Розовые очки разбились стеклами внутрь так сильно, что Крис практически ослеп от своего открытия на пару недель. Работа не шла, голова кипела от другого. Расхотелось ходить на собрания кружка да и в целом там чем-либо заниматься. Минхо продолжал общаться в своей манере, не замечая холода со стороны Чана. Чан злился. Нельзя было никому говорить, в чем настоящая причина, но вел он себя все равно как обиженная истеричная малолетка. Минхо, хоть и не придавал особо значения, от этого все равно порядком уставал. Из всей компании только они двое собачились на собраниях, выясняя отношения с подачи Чана, как старая женатая пара. Бан цеплялся ко всему, так нетипично для самого себя высасывая проблемы из пальца, потому что отныне поведение Хо ранило в два раза сильнее обычного, и не оставалось ничего, кроме как ранить в ответ. И это работало, в конце концов, ему так казалось. После собраний Минхо выбегал следом, сжимал его запястье и в стороне объяснялся на виду у их общих знакомых. Глаза в глаза, его успокаивающий голос и ебучие объятия — Чана добивало. Чан его прощал. Если бы Хо было безразлично, он бы не находил его снова и снова. Но почему-то, улыбнувшись друг другу на прощание, Минхо возвращался домой, и ему было по барабану, а Чан возвращался, и его размазывало по стенке. Внутри все ломалось, падало карточным домиком и разлеталось. Чан знал правду, просто не хотел ее признавать, и тело признавало за него, рвано пульсируя в каждой болевой точке сразу — что Минхо не любит. Все, что было на Чеджу, осталось на Чеджу, и Чан хотел бы винить Хо за то, что тот не стал делать еще один шаг навстречу, но винил каждый раз исключительно себя: за то, что ему не хватило смелости спросить прямо и назвать любовь — любовью.

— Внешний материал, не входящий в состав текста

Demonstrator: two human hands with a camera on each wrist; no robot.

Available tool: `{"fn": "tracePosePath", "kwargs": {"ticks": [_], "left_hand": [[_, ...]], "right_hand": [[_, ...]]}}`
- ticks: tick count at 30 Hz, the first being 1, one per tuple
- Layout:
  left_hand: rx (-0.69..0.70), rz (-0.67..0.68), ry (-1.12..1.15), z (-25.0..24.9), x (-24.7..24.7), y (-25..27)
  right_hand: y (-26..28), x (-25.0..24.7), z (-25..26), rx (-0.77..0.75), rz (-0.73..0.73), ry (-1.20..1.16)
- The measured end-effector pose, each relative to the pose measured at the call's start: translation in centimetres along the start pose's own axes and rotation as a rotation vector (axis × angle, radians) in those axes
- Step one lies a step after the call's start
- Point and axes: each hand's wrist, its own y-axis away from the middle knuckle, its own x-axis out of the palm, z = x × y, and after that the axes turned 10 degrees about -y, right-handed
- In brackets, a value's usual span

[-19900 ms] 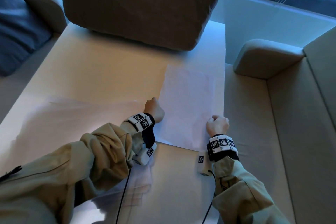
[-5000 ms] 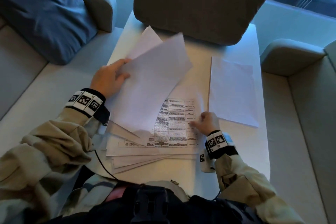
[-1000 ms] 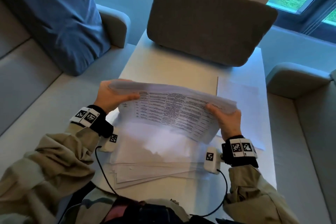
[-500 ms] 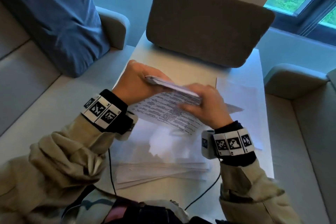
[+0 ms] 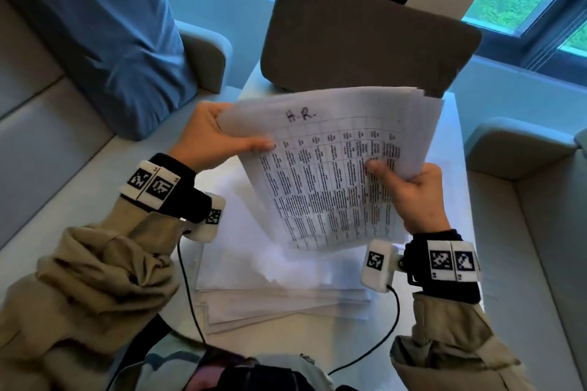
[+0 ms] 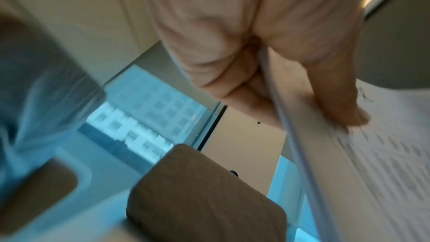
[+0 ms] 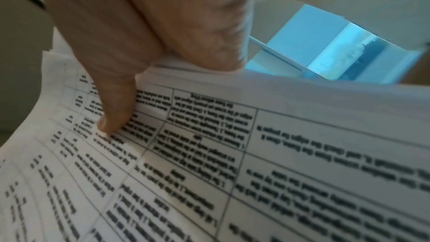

В последнюю их встречу они тоже поссорились, но без слов. Чан просто прошел мимо, а Хо так и остался стоять с распростертыми объятиями, и он не стал за ним бежать — не теперь. Он молчаливо проводил Чана взглядом, вряд ли что-то понимая или сильно жалея. Минхо, казалось, было насрать даже на причину, и он его в конце концов отпустил, не выясняя отношений. А у Чана не получилось. Чан только сделал вид, чтобы сохранить в чужих глазах хоть немного гордости. Чтобы снова стать для него особенным.
Кружок в итоге совсем скоро распался, Крис перевелся, но память о Минхо продолжала жить. Не видеть его было спасением, по крайней мере, первые полгода. Он стал забывать, как тот выглядит, как говорит, как смеется, как обнимает. Чан стал забывать, но, как только подумал, что его наконец отпустило, Минхо ему приснился, и он вспомнил абсолютно все. Сердце вновь дало глубокую трещину, хрустнуло и разбилось напополам. Накрыло с такой силой, что по ночам было невозможно спать: закроешь глаза — он снова явится, и тоска на утро будет физически невыносимой. Не закроешь — воображение от недосыпа нарисует его прямо в комнате, и тогда можно окончательно свихнуться. Чан молча смотрел на его профиль в сети, заходил на страницу по несколько раз и выходил с ощущением разъедающей изнутри пустоты. Даже отыскал у себя пару распечатанных фотографий с Чеджу, припоминая, как одну такую подарил Хо, и тот убрал ее к себе в паспорт.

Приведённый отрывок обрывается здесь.